Yale Recruits Evolution Experts To Launch Microbial Diversity Institute
Two internationally renowned experts on evolution have been hired to anchor the new Microbial Diversity Institute at Yale’s West Campus.
Nancy A. Moran, Regents’ Professor of Ecology and Evolutionary Biology and Howard Ochman, Regents’ Professor of Biochemistry and Molecular Biophysics — both from the University of Arizona — will become professors in Yale’s Department of Ecology and Evolutionary Biology. They are scheduled to begin work at Yale on January 1.
“We are extremely excited about the research excellence, intellectual creativity, and leadership in evolutionary biology and microbiology that Howard and Nancy will be bringing to Yale,” said Richard O. Prum, the William Robertson Coe Professor of Ornithology and chair of the Department of Ecology and Evolutionary Biology.
Ochman will be director of the Microbial Diversity Institute, one of five institutes to be created on Yale’s West Campus. Moran and Ochman will be involved in graduate and undergraduate teaching in ecology and evolutionary biology as well.
“Nancy Moran and Howard Ochman are the perfect team to lead our new West Campus initiative on microbial diversity, and to galvanize research in this area spanning the Medical School, Engineering, the Faculty of Arts and Sciences, and even the School of Forestry & Environmental Studies. I couldn’t be more delighted,” said Michael Donoghue, Vice President for West Campus Planning and Program Development.
Moran was a 1997 recipient of a $500,000 MacArthur Foundation award and is a member of the U.S. National Academy of Sciences and current chair of the Section on Evolutionary Biology of the National Academy. She does research on genetic co-evolution between aphids and the symbiotic bacteria that live within them. Moran has shown that the interaction between aphids and their symbionts has led to evolution of cooperative physiological pathways in which both share genes. She has pursued this topic using ecological, comparative, experimental, and genomic methods.
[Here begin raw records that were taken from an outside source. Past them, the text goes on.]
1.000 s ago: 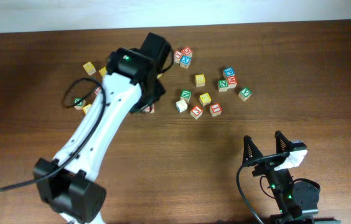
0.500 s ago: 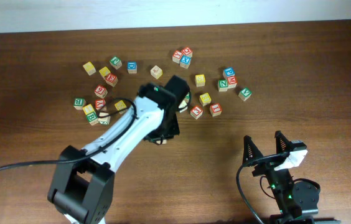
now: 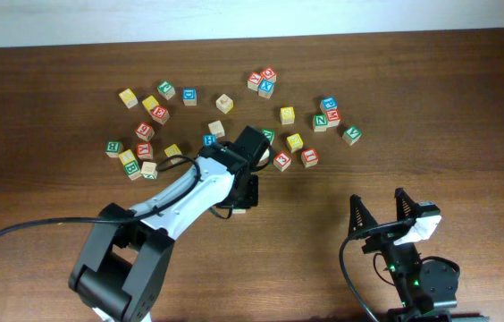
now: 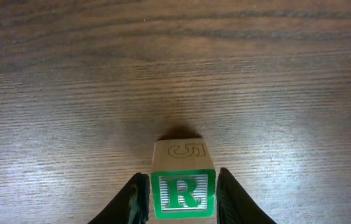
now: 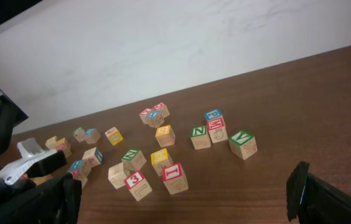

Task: Spell out RSS
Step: 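Carry the R block to the open table area and set it down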

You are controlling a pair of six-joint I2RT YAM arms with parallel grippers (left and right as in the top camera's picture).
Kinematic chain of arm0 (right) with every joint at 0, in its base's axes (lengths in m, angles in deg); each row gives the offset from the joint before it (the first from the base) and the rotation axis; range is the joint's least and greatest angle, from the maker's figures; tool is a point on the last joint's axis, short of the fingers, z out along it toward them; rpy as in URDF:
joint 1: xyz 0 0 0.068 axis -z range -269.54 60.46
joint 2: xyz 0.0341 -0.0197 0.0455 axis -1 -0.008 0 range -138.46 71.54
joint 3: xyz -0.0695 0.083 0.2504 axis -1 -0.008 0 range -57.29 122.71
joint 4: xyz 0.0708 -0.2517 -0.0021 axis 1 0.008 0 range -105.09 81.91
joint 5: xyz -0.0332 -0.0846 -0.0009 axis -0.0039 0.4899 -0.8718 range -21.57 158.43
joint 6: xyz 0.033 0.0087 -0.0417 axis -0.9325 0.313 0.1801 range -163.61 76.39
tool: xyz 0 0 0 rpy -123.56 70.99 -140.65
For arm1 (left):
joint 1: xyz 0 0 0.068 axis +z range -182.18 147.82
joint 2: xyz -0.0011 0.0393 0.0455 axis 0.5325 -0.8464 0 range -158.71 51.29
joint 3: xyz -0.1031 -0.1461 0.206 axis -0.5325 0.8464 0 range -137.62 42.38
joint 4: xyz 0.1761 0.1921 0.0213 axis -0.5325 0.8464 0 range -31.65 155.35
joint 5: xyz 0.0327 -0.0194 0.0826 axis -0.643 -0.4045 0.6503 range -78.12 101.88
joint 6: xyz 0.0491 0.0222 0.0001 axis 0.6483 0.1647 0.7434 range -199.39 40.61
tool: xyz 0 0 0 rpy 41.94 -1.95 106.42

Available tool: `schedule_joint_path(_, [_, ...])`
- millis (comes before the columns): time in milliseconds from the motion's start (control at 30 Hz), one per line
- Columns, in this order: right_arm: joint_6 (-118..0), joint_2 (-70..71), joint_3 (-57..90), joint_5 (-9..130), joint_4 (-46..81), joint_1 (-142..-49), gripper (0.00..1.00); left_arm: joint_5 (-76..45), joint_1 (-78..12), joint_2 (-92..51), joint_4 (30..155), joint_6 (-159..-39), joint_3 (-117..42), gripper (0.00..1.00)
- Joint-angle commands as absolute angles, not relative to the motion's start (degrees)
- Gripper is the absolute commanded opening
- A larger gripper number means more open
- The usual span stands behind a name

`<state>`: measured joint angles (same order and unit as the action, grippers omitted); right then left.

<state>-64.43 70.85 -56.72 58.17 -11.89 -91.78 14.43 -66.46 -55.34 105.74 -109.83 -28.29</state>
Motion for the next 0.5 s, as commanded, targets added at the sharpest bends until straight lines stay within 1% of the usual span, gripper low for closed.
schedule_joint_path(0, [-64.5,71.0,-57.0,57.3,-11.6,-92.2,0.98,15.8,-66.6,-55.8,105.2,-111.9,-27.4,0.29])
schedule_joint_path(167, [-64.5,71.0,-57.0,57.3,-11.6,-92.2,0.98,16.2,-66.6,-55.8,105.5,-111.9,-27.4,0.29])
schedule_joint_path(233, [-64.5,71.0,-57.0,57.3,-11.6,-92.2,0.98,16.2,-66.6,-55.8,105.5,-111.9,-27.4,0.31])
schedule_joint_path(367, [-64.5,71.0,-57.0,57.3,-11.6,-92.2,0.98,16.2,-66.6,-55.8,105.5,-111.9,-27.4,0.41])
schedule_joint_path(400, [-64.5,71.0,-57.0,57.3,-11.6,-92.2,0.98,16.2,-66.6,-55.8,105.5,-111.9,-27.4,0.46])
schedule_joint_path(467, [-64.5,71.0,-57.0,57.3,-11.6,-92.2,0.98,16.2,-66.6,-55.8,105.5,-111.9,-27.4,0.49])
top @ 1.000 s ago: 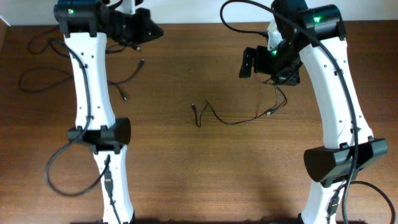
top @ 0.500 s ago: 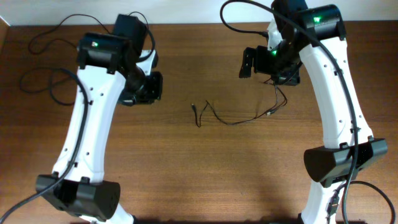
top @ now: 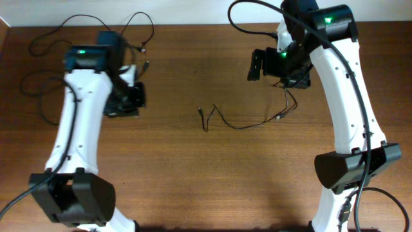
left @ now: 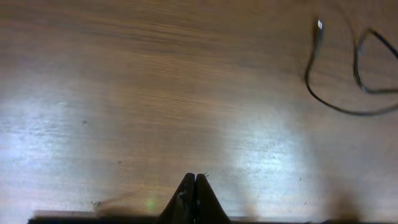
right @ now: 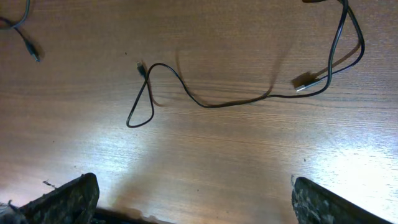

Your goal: Untangle cables

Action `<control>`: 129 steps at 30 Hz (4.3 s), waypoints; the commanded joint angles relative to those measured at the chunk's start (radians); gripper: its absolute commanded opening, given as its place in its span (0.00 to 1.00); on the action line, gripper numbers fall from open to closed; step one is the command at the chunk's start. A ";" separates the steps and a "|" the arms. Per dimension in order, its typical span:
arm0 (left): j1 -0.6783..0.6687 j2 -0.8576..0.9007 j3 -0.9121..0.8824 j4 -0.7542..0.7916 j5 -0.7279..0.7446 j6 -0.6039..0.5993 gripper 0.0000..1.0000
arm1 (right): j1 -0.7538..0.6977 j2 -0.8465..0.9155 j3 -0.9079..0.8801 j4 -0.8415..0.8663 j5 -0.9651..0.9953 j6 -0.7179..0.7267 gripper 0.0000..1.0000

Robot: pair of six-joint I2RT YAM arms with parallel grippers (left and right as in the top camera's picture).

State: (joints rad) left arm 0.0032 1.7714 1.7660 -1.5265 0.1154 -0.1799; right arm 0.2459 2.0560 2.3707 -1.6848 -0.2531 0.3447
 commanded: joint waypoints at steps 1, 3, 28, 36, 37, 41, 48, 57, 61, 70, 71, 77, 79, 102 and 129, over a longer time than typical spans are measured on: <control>0.113 -0.033 -0.005 -0.003 0.039 -0.010 0.22 | 0.002 -0.039 -0.003 -0.003 -0.005 0.007 0.98; 0.137 -0.033 -0.005 -0.009 0.048 -0.010 0.96 | 0.002 -0.039 -0.003 -0.003 -0.005 0.007 0.98; 0.125 -0.033 -0.093 0.046 0.099 0.017 0.99 | 0.003 -0.039 -0.005 -0.014 -0.019 0.012 0.99; 0.061 -0.033 -0.094 0.046 0.098 0.044 0.99 | 0.005 -0.039 -0.140 -0.014 0.333 0.087 0.98; 0.056 -0.033 -0.094 0.046 0.098 0.050 0.99 | -0.003 -0.039 -0.166 -0.014 0.349 0.115 0.98; 0.051 -0.033 -0.094 0.057 0.098 0.055 0.99 | -0.086 -0.039 -0.346 0.008 0.360 0.199 0.98; 0.051 -0.033 -0.094 0.079 0.098 0.054 0.99 | -0.159 -0.039 -0.614 0.185 0.216 0.160 0.99; 0.051 -0.033 -0.094 0.079 0.098 0.054 0.99 | -0.125 -0.038 -0.732 0.481 0.098 0.169 0.85; 0.051 -0.033 -0.094 0.084 0.098 0.054 0.99 | -0.102 -0.038 -0.805 0.580 0.097 0.223 0.88; 0.051 -0.033 -0.094 0.095 0.098 0.054 0.99 | -0.069 -0.038 -0.913 0.755 0.111 0.259 0.78; 0.051 -0.033 -0.094 0.095 0.098 0.054 0.99 | -0.069 -0.038 -0.913 0.762 0.125 0.259 0.75; 0.051 -0.033 -0.095 0.099 0.099 0.054 0.99 | -0.068 -0.037 -0.935 0.793 0.171 0.278 0.51; 0.051 -0.033 -0.095 0.103 0.099 0.054 0.99 | -0.066 -0.037 -0.935 0.795 0.171 0.278 0.40; 0.045 -0.174 -0.050 0.203 0.798 0.537 1.00 | -0.069 -0.330 -0.334 0.312 -0.439 0.443 0.04; -0.259 -0.342 -0.032 0.425 0.556 0.533 0.84 | -0.064 -0.390 -0.334 0.680 -1.028 0.973 0.04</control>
State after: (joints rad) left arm -0.2523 1.4094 1.7245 -1.1160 0.6907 0.3450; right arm 0.1719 1.7191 2.0296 -1.0134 -1.2545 1.2743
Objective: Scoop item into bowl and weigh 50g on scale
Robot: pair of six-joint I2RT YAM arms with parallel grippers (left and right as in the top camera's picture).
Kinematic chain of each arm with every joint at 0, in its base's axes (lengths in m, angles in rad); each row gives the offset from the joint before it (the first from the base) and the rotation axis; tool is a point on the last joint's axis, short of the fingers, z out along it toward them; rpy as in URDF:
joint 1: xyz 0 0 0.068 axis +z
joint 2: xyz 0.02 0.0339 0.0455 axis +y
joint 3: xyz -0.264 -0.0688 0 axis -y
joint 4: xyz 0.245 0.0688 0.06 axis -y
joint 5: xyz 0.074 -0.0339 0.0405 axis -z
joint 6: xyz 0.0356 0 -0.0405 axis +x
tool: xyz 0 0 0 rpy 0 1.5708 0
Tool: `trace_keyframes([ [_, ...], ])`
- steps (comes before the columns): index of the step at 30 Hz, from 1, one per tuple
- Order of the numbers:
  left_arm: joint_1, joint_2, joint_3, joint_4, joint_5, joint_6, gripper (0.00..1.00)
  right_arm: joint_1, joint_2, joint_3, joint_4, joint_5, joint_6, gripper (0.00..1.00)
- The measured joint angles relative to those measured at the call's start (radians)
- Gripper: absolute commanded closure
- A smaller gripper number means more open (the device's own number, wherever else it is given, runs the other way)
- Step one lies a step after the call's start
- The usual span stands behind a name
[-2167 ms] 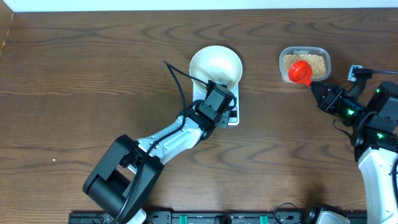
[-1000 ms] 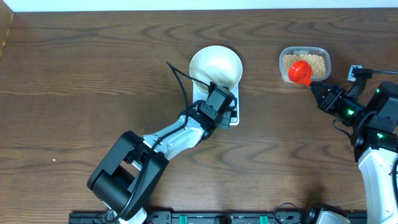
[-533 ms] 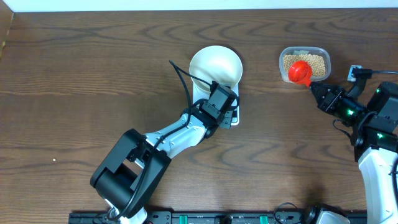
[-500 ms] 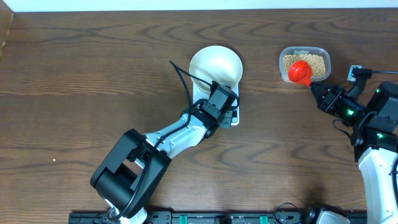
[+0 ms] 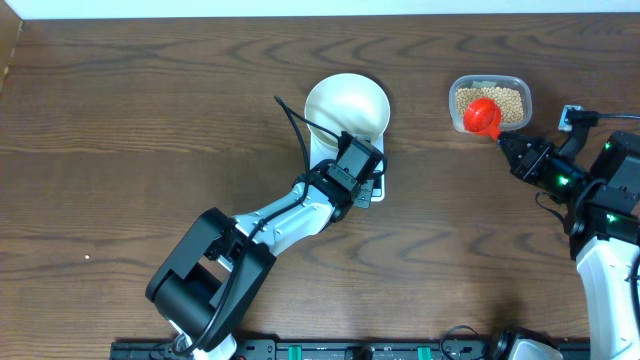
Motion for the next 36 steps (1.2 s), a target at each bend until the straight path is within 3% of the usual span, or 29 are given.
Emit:
trace_keyframes([
  [36,0.007,-0.029,-0.018,-0.015,-0.004,0.024,0.93,0.000,0.000,0.000,0.000,0.000,-0.003,0.99],
])
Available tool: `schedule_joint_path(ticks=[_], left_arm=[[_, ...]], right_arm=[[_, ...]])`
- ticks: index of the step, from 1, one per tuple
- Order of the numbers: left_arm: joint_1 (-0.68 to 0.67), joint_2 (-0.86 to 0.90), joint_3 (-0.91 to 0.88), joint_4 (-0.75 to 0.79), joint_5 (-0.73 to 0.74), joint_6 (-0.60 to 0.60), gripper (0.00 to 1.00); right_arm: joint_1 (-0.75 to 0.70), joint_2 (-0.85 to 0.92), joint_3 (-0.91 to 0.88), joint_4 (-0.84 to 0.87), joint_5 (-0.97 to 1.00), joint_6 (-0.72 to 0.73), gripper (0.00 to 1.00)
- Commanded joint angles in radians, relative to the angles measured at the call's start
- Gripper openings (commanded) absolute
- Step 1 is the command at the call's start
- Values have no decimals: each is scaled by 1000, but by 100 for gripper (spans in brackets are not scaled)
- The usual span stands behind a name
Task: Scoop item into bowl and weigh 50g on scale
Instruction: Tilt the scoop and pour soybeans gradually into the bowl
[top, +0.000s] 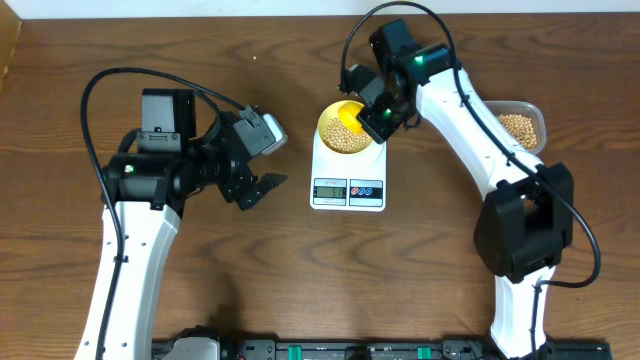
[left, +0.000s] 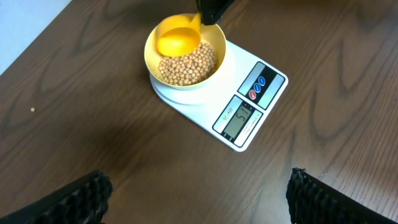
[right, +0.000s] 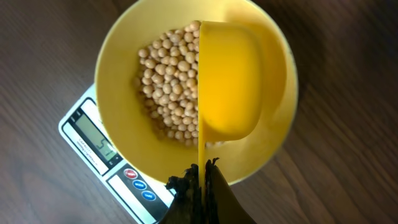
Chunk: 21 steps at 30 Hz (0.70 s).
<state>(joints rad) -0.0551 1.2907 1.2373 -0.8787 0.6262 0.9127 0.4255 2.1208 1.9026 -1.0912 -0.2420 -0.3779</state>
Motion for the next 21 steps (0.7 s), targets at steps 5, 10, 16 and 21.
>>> schedule_joint_path(ticks=[5, 10, 16, 21], left_arm=[[4, 8, -7, -2, 13, -10, 92], [4, 8, -7, -2, 13, -10, 92], [4, 8, -7, -2, 13, -10, 92], [4, 8, -7, -2, 13, -10, 92]], right_arm=[[28, 8, -7, -3, 1, -24, 1], [28, 8, -7, -13, 1, -24, 1], [31, 8, -7, -29, 0, -23, 1], [47, 8, -7, -40, 0, -24, 1]])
She is also interested broadly in the contribution of symbiosis to evolutionary novelty and success.
Ochman is an expert on population genetics and molecular evolution of bacterial genomes. His lab has studied many examples of microbial evolution in human pathogens and many other bacteria. Ochman’s work was instrumental in our understanding of the importance and limitations of gene transfer between bacteria in wild populations. In particular, he has shown that one gene transferred among different bacteria can contribute to pathogenesis in humans.
“Scientists from several fields, even many outside of biology, have come to understand that microbes rule the world,” Ochman said. “The Microbial Diversity Institute on West Campus will bring together researchers interested in the diverse interactions of microbes with other organisms and in the environment.”
Moran is a graduate of the University of Texas and did her graduate and doctoral work at the University of Michigan.
Ochman received his undergraduate degree from Vassar College and his graduate and doctoral degrees from the University of Rochester.